For having been the first complete sequencing of the genome of a pathogen that attacks plants, the work on Xylella made he cover of Nature, the most important scientific magazine in the world, on July 13, 2000. The good job done by the São Paulo researchers with the CVC-causing bacterium led the United States Department of Agriculture (USDA), a body equivalent to a Ministry of Agriculture in the USA, to commission, before the end of 2000, the sequencing of the genome of a variety of X. fastidiosa that attacks the grapevines of California, the main wine producing American state. The deciphering of the grape Xylella ‘s DNA has just been published in an international scientific magazine.

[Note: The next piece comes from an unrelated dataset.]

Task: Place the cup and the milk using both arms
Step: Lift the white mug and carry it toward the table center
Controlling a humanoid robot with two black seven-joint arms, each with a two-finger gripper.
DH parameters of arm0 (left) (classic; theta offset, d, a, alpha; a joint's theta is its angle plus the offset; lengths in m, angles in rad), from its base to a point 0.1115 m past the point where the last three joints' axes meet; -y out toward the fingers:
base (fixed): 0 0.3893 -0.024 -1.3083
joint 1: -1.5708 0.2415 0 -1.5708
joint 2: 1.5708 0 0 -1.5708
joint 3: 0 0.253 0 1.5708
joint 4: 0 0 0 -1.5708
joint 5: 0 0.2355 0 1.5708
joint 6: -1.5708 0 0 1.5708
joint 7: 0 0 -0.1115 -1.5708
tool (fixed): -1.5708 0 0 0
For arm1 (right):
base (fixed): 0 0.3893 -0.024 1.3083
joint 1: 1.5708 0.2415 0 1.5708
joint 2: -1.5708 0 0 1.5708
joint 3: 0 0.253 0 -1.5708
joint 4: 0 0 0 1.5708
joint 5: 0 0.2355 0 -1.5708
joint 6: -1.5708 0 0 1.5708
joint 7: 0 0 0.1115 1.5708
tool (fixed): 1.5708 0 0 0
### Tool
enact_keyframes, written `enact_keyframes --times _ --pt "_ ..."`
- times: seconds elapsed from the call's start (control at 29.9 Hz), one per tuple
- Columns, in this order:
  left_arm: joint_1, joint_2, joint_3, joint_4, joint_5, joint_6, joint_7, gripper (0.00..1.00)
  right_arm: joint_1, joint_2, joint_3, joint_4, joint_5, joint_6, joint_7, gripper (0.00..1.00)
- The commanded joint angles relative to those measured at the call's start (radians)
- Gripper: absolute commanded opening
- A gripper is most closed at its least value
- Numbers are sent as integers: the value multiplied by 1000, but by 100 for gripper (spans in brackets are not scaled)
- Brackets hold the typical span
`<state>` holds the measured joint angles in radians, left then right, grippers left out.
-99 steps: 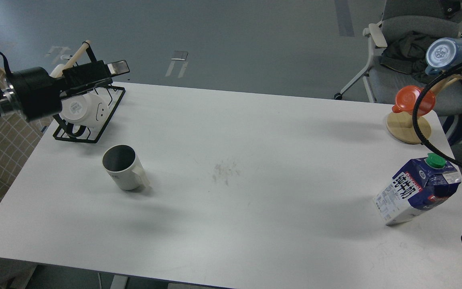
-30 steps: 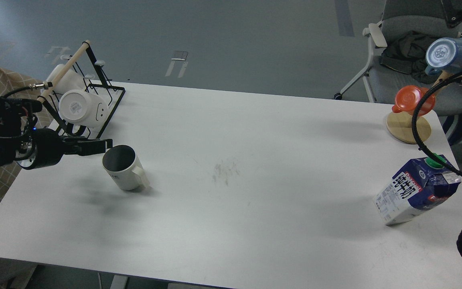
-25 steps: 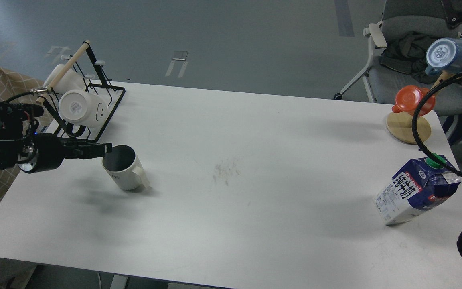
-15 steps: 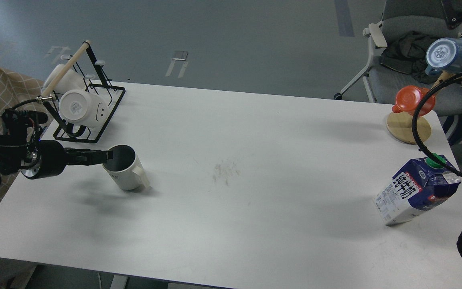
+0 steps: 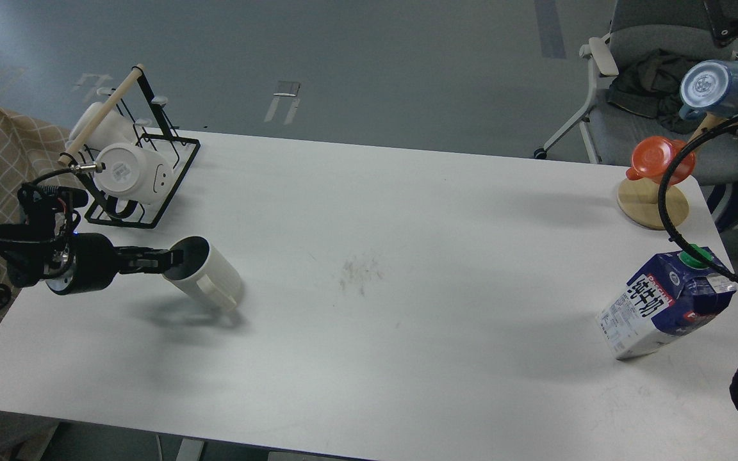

Being a totally new disease, without any record in any other part of the world except the south of Minas and far north of São Paulo, sudden death is, for the while, specific to Brazilian producers – and to the research centers set up here that started to study it less than two years ago. Scientists from Spain, France and the United States are collaborating with some lines of study of CSD, but, patriotism aside, the greater part of the investigations is going to continue to be carried out on Brazilian soil. Generally speaking, the researchers’ efforts aim at expanding the basic knowledge of the hidden enemy that puts in risk the vigor of the orange groves – always with the prospect of supplying some element that may be useful in controlling the disease.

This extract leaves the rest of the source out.